Tue, 01/16/2018 - 08:09

SUNNYVALE, Calif. & YOKNEAM, Israel, Jan. 16, 2018 — Mellanox Technologies, Ltd. (NASDAQ: MLNX), a leading supplier of high-performance, end-to-end smart interconnect solutions for data center servers and storage systems, today announced that the Mellanox ConnectX-5 Ethernet Adapter IC has received The Linley Group’s Analyst Choice Award for “Best Networking Chip” in 2017.

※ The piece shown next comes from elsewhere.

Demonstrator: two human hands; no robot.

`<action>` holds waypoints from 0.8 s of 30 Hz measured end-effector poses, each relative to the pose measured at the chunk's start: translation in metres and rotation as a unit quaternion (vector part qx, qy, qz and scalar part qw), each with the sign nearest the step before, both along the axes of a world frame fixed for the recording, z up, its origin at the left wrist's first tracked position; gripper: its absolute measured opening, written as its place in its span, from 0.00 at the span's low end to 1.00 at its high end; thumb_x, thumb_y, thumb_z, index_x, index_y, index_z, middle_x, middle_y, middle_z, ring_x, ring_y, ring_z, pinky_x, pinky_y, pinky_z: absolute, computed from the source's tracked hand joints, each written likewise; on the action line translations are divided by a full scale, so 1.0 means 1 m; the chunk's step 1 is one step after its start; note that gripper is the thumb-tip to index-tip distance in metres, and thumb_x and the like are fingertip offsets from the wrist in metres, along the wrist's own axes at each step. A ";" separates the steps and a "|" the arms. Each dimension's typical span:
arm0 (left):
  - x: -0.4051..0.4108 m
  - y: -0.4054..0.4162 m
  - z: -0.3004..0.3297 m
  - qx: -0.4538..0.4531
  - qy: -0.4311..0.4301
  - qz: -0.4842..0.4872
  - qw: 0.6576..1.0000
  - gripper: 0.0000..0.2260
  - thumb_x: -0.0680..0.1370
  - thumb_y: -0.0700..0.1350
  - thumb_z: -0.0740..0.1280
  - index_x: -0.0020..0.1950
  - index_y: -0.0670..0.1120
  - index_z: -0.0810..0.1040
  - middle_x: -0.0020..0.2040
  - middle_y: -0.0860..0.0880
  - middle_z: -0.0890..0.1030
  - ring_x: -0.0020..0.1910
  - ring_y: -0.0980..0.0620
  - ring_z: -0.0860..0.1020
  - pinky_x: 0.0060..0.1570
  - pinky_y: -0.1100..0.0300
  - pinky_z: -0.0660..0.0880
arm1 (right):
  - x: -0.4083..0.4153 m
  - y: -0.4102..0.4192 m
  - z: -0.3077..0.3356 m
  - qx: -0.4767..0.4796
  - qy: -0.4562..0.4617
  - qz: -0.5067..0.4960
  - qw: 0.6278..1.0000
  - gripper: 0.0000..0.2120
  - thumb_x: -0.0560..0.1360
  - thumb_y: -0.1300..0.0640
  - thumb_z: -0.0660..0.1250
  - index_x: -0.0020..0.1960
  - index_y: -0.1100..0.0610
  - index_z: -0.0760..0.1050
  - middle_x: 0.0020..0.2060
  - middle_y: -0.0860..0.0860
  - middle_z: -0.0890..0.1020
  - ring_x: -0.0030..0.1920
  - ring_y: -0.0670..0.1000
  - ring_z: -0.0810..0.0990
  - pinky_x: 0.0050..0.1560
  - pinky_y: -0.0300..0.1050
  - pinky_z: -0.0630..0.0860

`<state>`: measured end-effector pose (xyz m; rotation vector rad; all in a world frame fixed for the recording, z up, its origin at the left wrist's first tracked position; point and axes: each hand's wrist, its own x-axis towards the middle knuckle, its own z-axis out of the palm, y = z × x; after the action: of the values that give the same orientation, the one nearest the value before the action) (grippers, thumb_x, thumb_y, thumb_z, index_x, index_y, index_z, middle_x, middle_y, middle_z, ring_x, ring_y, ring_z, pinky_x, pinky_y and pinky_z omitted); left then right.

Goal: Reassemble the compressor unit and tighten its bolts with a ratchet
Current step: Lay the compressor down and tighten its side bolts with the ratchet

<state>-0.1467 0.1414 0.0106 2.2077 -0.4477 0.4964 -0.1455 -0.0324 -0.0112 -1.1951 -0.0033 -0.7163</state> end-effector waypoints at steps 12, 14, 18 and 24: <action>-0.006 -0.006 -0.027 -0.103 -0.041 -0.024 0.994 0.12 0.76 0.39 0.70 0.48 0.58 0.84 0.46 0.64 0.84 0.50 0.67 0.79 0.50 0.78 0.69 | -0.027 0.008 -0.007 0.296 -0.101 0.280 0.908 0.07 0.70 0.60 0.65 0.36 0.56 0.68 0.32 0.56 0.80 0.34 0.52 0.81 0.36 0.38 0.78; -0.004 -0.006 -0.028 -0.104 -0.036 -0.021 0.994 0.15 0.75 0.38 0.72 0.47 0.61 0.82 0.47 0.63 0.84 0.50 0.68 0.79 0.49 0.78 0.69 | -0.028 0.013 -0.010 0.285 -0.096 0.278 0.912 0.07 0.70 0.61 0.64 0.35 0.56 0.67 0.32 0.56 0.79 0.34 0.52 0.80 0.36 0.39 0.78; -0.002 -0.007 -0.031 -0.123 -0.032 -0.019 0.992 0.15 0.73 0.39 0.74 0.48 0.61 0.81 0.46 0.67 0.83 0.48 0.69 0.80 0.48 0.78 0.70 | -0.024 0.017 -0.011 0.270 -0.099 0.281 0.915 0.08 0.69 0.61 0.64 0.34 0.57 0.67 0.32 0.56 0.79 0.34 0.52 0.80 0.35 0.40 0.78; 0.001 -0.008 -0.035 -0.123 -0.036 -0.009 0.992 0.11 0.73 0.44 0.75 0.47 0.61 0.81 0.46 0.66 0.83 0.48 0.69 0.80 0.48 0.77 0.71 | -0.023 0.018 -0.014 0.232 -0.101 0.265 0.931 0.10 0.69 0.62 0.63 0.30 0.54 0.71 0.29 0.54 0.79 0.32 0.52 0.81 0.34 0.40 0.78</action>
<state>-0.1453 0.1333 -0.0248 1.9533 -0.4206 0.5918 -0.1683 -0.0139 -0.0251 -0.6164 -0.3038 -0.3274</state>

The ConnectX-5 industry-leading dual port 10, 25, 40, 50 and 100Gb/s Ethernet adapter has set new performance records, delivering as low as 700ns latency and up to 140 million packets per second (Mpps) of forwarding message rate running the open source Data Plane Development Kit (DPDK). ConnectX-5 integrates a programmable flow-based Ethernet switch subsystem, an embedded PCIe Gen4 switch and Mellanox’s Multi-Host technology thereby enabling network connectivity with up to 4 hosts on a single adapter for improved data center total cost of ownership. ConnectX-5 acceleration engines, such as remote direct memory access (RDMA), NVMe-over-Fabrics, open virtual switching (OVS), routing, load-balancing and advanced DPDK offloads deliver world-leading performance for the cloud, enterprise data center, Web2.0, deep learning, database, financial applications and more.

“We perform a rigorous review of the networking silicon reaching production each year, and the Mellanox ConnectX-5 EN stands out as the most feature-rich and high performance Ethernet adapter silicon,” said Bob Wheeler, principal analyst at The Linley Group. “Mellanox has consistently set a high bar when it comes to maximizing server networking efficiency, and they are delivering unique offloads for the fast-growing NVMe over Fabrics market.”

“We are proud to be the recipient of this year’s Analyst Choice Award for the ConnectX-5 Ethernet adapter,” said Yael Shenhav, vice president, product marketing, Mellanox Technologies. “Mellanox has consistently innovated with our market-leading adapter technologies, each generation offering higher throughputs, lower latencies and more of the accelerations our customers need to maximize their data center’s potential and improve their total cost of ownership.”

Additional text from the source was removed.